ScrapedModel base class and Audible/Amazon scrapers
Project description
scraperator
Audible/Amazon product and author data with dual-backend caching (local JSON or DynamoDB).
AudibleProduct fetches from the Audible Catalog API (no browser required). Author scrapers (AudibleAuthor, AmazonAuthor) use ghostscraper for browser-based scraping.

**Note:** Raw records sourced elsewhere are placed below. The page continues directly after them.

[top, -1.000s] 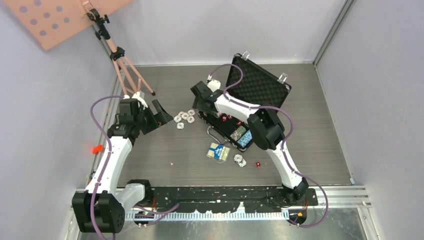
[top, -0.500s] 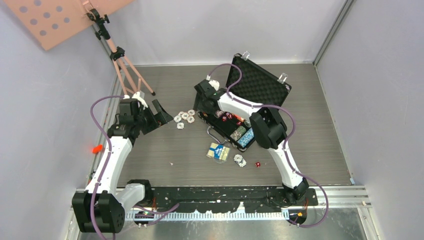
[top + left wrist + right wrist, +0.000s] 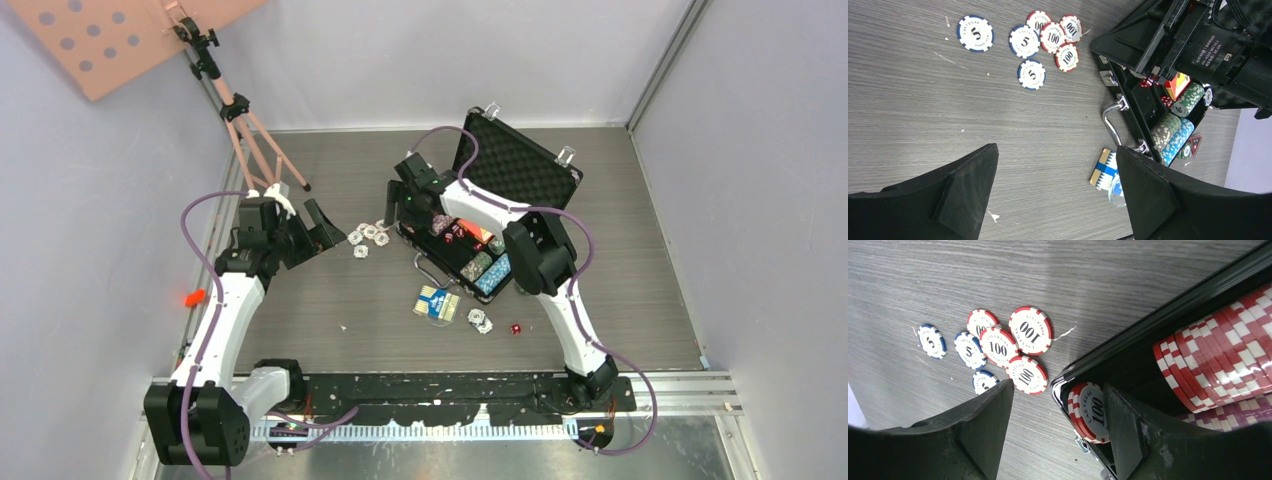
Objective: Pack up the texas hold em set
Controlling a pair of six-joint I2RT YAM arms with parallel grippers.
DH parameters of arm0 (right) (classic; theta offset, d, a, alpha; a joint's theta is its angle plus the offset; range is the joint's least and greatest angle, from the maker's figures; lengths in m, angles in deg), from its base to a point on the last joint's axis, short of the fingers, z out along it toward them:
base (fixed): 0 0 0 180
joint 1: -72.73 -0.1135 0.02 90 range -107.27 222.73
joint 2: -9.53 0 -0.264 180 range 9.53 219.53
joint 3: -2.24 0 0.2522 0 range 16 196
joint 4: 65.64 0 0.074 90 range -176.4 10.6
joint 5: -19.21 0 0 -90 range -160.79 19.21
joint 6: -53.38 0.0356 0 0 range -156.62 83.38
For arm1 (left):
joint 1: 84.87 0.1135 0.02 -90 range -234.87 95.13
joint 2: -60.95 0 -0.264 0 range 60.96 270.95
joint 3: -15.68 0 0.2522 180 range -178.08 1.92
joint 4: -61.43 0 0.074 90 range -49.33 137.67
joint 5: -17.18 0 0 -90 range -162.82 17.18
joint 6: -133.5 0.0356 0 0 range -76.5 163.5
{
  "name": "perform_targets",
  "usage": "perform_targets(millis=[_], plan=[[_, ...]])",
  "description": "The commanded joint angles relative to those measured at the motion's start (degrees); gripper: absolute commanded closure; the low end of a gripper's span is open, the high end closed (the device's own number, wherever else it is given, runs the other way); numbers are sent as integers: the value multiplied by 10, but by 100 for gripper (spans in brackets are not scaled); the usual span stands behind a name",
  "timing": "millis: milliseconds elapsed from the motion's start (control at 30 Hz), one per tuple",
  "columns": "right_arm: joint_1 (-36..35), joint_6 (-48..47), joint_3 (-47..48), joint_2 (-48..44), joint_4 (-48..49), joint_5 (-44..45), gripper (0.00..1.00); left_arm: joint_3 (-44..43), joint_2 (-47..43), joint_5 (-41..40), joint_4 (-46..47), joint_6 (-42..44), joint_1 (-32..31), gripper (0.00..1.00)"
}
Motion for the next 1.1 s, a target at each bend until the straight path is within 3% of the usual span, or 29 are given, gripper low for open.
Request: perform_targets(millis=[0, 233, 433, 700, 1067], plan=[[-6, -18, 29, -8, -12, -34, 26, -5, -2, 12, 13, 5, 2, 9], [-2, -70, 63, -15, -48, 4, 8, -8, 3, 16, 12, 4, 2, 9], [-3, -119, 81, -39, -70, -6, 4, -21, 9, 22, 0, 7, 2, 9], [-28, -232, 78, -57, -80, -21, 10, -39, 8, 3, -19, 22, 2, 9], [-37, -360, 202, 25, -130, -60, 25, -37, 9, -14, -19, 25, 2, 10]])
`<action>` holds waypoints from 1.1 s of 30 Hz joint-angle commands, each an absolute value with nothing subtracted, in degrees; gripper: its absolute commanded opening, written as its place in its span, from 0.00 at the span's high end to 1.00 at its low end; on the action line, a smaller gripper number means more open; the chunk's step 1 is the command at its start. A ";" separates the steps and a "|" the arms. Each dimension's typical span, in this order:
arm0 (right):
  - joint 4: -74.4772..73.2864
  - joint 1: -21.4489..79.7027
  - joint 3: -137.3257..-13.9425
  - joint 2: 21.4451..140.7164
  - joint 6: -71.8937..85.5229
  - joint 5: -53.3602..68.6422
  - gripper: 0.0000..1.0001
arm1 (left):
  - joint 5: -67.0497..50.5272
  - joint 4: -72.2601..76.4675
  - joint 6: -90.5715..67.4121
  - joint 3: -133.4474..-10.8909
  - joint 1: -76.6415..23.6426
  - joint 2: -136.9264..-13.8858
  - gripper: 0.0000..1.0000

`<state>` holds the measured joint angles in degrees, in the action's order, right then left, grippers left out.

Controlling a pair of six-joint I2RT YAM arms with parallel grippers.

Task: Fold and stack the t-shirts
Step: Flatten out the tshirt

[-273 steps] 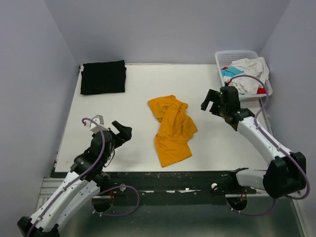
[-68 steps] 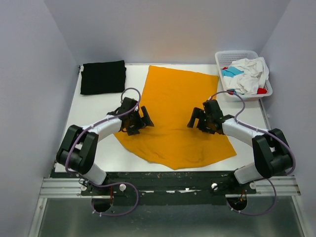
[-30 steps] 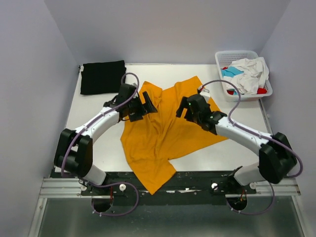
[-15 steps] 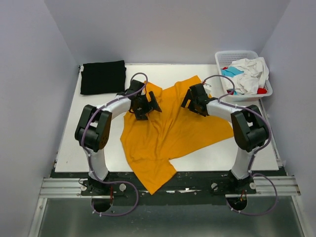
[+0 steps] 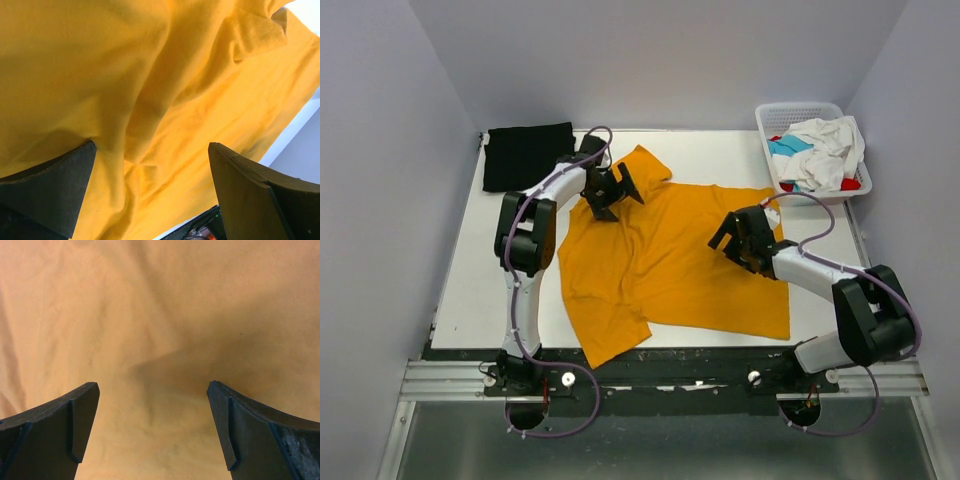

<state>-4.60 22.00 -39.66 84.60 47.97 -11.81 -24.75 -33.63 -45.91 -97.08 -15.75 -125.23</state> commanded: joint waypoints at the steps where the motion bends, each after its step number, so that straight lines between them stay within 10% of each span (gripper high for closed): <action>1: -9.12 21.77 -36.92 82.91 50.71 -10.10 0.00 | -26.40 -42.16 -43.26 -104.01 -15.12 -128.94 0.01; 21: -8.08 18.95 -46.88 95.01 46.57 -16.96 0.00 | -39.68 -24.40 -51.83 -86.96 -9.93 -124.10 0.02; 33: -8.63 17.80 -49.89 98.07 48.23 -13.57 0.00 | -32.33 -33.37 -55.45 -106.67 -6.09 -132.54 0.01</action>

A scraper-based fallback for products (AudibleProductScraper) is available for fields the API does not cover.
Installation
pip install scraperator # AudibleProduct (API-based) + base classes
pip install scraperator[audible-scraper] # + AudibleProductScraper, AudibleAuthor (requires beautifulsoup4, ghostscraper)
pip install scraperator[amazon] # + AmazonAuthor (requires beautifulsoup4, boto3, httpx, Pillow)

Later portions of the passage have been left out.